20 March 2020

I want to cancel my contract with my supplier or customer – what do I do?

Coronavirus is disrupting supply chains all over the world. If the impact of the virus is making you consider whether to cancel contracts with suppliers or customers, there are some legal risks to think about before you go ahead.

Force majeure – cancelling contracts with suppliers

Most English law contracts will often define what constitutes a force majeure event by reference to events “beyond a party’s reasonable control”. This is usually by way of a non-exhaustive list of the type of events covered. Even if there is no express reference to “outbreaks of disease” or “epidemics” in the list of force majeure events, the coronavirus may still be regarded as a force majeure event. Therefore, caution must be exercised in relation to bringing the following actions against your supplier:

1. Cancelling a contract – Many force majeure clauses merely provide for obligations to be suspended for the duration of the force majeure event. They rarely give rise to an immediate right to terminate, so make sure you check the detail of the clause before you act.

2. Claiming damages – If your supplier fails to deliver goods or deliver on services because of disruption caused by the coronavirus, a claim may not be as straightforward as first imagined. Some suppliers may be protected by the wording of a force majeure clause, which would relieve them from liability where the delay or failure to perform is “beyond their reasonable control”.

Cancelling or postponing contracts with customers

Firstly, check if your customer contracts contain a force majeure clause. If they don’t, it’s not the end of the line, as they may include other terms which give you a general right to cancel the supply of goods, cancel services cancel or reschedule an event.

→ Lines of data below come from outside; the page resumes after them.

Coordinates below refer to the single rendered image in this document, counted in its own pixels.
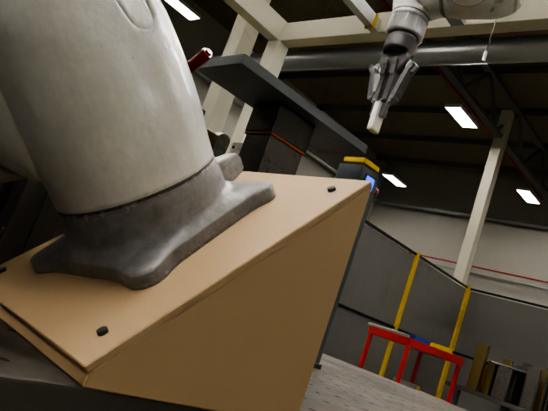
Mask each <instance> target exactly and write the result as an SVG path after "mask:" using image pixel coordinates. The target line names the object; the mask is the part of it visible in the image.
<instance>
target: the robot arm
mask: <svg viewBox="0 0 548 411"><path fill-rule="evenodd" d="M522 3H523V0H393V8H392V13H391V15H390V19H389V22H388V25H387V29H386V36H387V38H386V41H385V43H384V46H383V55H382V58H381V59H380V60H379V63H378V64H376V65H374V66H373V65H372V64H371V65H370V66H369V71H370V76H369V89H368V95H367V100H368V101H370V102H371V103H372V104H373V105H372V108H371V110H370V113H369V115H370V119H369V123H368V125H367V130H369V131H370V132H371V133H373V134H378V133H379V131H380V128H381V125H382V120H383V118H385V117H386V116H387V112H388V109H389V107H390V106H391V105H392V104H398V103H399V101H400V99H401V97H402V95H403V94H404V91H405V90H406V88H407V86H408V84H409V82H410V81H411V79H412V77H413V75H414V74H415V73H416V72H417V71H418V70H419V66H418V65H417V64H416V63H415V62H414V61H413V57H414V56H415V52H416V50H417V47H418V45H420V44H421V43H422V40H423V38H424V35H425V32H426V28H427V26H428V22H429V21H433V20H438V19H442V18H454V19H459V20H495V19H500V18H503V17H506V16H509V15H512V14H514V13H515V12H516V11H517V10H519V9H520V7H521V6H522ZM380 71H381V72H380ZM243 168H244V166H243V164H242V161H241V157H240V156H238V155H237V154H235V153H227V154H223V155H221V156H219V157H214V153H213V150H212V147H211V144H210V139H209V136H208V132H207V129H206V121H205V118H204V114H203V111H202V108H201V102H200V100H199V96H198V94H197V89H196V87H195V83H194V81H193V78H192V74H191V71H190V68H189V67H188V62H187V60H186V57H185V55H184V53H183V49H182V47H181V44H180V42H179V39H178V36H177V34H176V32H175V29H174V26H173V24H172V23H171V20H170V17H169V16H168V13H167V11H166V9H165V8H164V6H163V4H162V2H161V0H0V183H7V182H11V181H16V180H21V179H30V180H32V181H34V182H39V183H42V184H43V186H44V187H45V189H46V190H47V192H48V194H49V196H50V198H51V200H52V202H53V205H54V207H55V209H56V211H57V214H58V216H59V219H60V223H61V226H62V228H63V231H64V236H62V237H61V238H60V239H58V240H57V241H55V242H53V243H51V244H50V245H48V246H47V247H45V248H44V249H42V250H40V251H38V252H37V253H36V254H35V255H34V256H33V257H32V258H31V259H30V262H31V264H32V266H33V269H34V271H35V272H36V273H37V274H44V273H52V272H58V273H64V274H70V275H75V276H84V277H90V278H95V279H101V280H106V281H116V282H120V283H122V284H124V285H126V286H127V287H128V288H129V289H132V290H142V289H147V288H150V287H153V286H154V285H157V284H159V283H160V282H162V281H163V280H165V279H166V278H167V277H168V276H169V274H170V273H171V272H172V271H173V270H174V269H175V268H176V267H177V266H178V265H179V264H180V263H182V262H183V261H184V260H185V259H187V258H188V257H189V256H191V255H192V254H194V253H195V252H197V251H198V250H199V249H200V248H202V247H203V246H204V245H206V244H207V243H209V242H210V241H212V240H213V239H215V238H216V237H217V236H218V235H220V234H221V233H222V232H224V231H225V230H227V229H228V228H230V227H231V226H232V225H233V224H234V223H236V222H238V221H239V220H240V219H242V218H243V217H245V216H246V215H247V214H248V213H250V212H251V211H253V210H255V209H257V208H259V207H260V206H263V205H265V204H267V203H268V202H270V201H272V200H273V199H274V198H275V197H276V193H275V189H274V187H273V184H272V182H270V181H266V180H260V181H246V182H233V181H234V180H235V179H236V178H237V177H238V176H239V175H240V174H241V173H242V172H243Z"/></svg>
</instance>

Take the following actions now:

1. Review all customer contracts in which force majeure may be a factor – whether used by or against you

2. If you are able to invoke a force majeure clause, consider the time limits and notice for doing so

3. Consider if there are any alternative ways of performing contractual obligations to your customers and take appropriate mitigation steps

4. Retain all evidence of disruption, including documents proving delay or cancellation

5. If entering into new contracts, draft clauses sufficiently clearly to cover eventualities such as the coronavirus outbreak

6. Consider whether you are covered by insurance – find out if you need to notify your insurers and if business interruption insurance applies.